= Aim of the task =
Every line below needs to be reproduced exactly.

= Supplied material =
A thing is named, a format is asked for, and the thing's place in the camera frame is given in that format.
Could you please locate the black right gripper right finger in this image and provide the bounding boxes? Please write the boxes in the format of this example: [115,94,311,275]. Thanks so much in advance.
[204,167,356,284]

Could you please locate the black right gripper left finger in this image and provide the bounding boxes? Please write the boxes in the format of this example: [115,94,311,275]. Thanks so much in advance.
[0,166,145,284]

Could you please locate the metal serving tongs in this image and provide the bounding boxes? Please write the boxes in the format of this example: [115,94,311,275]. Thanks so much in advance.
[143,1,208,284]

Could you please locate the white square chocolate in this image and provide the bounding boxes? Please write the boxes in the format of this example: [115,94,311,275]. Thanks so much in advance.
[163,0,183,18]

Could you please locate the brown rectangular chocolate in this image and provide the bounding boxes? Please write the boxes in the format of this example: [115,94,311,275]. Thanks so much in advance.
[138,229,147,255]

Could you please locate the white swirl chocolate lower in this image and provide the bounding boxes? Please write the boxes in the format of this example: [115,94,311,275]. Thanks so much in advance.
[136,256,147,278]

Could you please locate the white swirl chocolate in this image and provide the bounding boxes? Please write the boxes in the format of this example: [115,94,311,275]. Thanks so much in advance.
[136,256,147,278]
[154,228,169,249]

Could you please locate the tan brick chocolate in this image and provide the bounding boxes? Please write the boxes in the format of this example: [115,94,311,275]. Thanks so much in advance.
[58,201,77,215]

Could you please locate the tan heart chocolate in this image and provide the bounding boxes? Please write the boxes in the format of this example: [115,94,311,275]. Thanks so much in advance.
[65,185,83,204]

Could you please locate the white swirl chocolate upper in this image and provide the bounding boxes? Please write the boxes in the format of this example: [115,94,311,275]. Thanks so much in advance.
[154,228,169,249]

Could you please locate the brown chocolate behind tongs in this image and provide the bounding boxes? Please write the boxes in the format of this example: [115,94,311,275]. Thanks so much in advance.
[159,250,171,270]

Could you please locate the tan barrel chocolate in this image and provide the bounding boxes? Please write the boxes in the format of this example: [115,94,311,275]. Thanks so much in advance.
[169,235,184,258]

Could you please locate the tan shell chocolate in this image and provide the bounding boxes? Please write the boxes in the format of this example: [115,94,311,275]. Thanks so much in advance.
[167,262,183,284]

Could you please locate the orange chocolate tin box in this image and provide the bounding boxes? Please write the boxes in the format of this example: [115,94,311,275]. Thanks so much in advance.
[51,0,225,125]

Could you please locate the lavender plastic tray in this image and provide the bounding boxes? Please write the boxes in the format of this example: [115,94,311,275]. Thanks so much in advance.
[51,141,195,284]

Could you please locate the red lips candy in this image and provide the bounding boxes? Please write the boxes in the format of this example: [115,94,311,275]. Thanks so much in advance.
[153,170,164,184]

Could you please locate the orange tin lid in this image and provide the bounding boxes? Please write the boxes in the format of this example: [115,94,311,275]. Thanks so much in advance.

= Answer =
A thing is named, a format is asked for, and the thing's place in the camera frame is given in that format.
Could you please locate the black right gripper right finger in this image and provide the bounding boxes? Please write the boxes in the format of this example: [115,94,311,275]. Thanks so much in advance.
[204,167,356,284]

Could you please locate the black right gripper left finger in this image and provide the bounding boxes? Please write the boxes in the format of this example: [115,94,311,275]. Thanks so much in advance.
[0,166,145,284]

Could you please locate the metal serving tongs in this image and provide the bounding boxes? Please write the boxes in the format of this example: [115,94,311,275]. Thanks so much in advance.
[143,1,208,284]

Could you please locate the white square chocolate in this image and provide the bounding boxes? Please write the boxes in the format of this example: [115,94,311,275]. Thanks so much in advance.
[163,0,183,18]

Could you please locate the brown rectangular chocolate in this image and provide the bounding boxes? Please write the boxes in the format of this example: [115,94,311,275]. Thanks so much in advance.
[138,229,147,255]

Could you please locate the white swirl chocolate lower in this image and provide the bounding boxes? Please write the boxes in the format of this example: [115,94,311,275]. Thanks so much in advance.
[136,256,147,278]

Could you please locate the white swirl chocolate in this image and provide the bounding boxes? Please write the boxes in the format of this example: [115,94,311,275]. Thanks so much in advance.
[136,256,147,278]
[154,228,169,249]

Could you please locate the tan brick chocolate in this image and provide the bounding boxes? Please write the boxes in the format of this example: [115,94,311,275]. Thanks so much in advance.
[58,201,77,215]

Could you please locate the tan heart chocolate in this image and provide the bounding boxes? Please write the boxes in the format of this example: [115,94,311,275]. Thanks so much in advance.
[65,185,83,204]

Could you please locate the white swirl chocolate upper in this image and provide the bounding boxes? Please write the boxes in the format of this example: [115,94,311,275]. Thanks so much in advance.
[154,228,169,249]

Could you please locate the brown chocolate behind tongs in this image and provide the bounding boxes? Please write the boxes in the format of this example: [115,94,311,275]. Thanks so much in advance.
[159,250,171,270]

Could you please locate the tan barrel chocolate in this image and provide the bounding boxes? Please write the boxes in the format of this example: [115,94,311,275]. Thanks so much in advance.
[169,235,184,258]

Could you please locate the tan shell chocolate in this image and provide the bounding boxes? Please write the boxes in the format of this example: [115,94,311,275]. Thanks so much in advance.
[167,262,183,284]

Could you please locate the orange chocolate tin box in this image and provide the bounding boxes? Please write the boxes in the format of this example: [115,94,311,275]. Thanks so much in advance.
[51,0,225,125]

Could you please locate the lavender plastic tray in this image and provide the bounding boxes? Please write the boxes in the format of this example: [115,94,311,275]. Thanks so much in advance.
[51,141,195,284]

Could you please locate the red lips candy in this image and provide the bounding boxes? Please write the boxes in the format of this example: [115,94,311,275]. Thanks so much in advance.
[153,170,164,184]

Could you please locate the orange tin lid in this image and provide the bounding boxes? Please write the boxes in the format of this example: [115,94,311,275]. Thanks so much in advance.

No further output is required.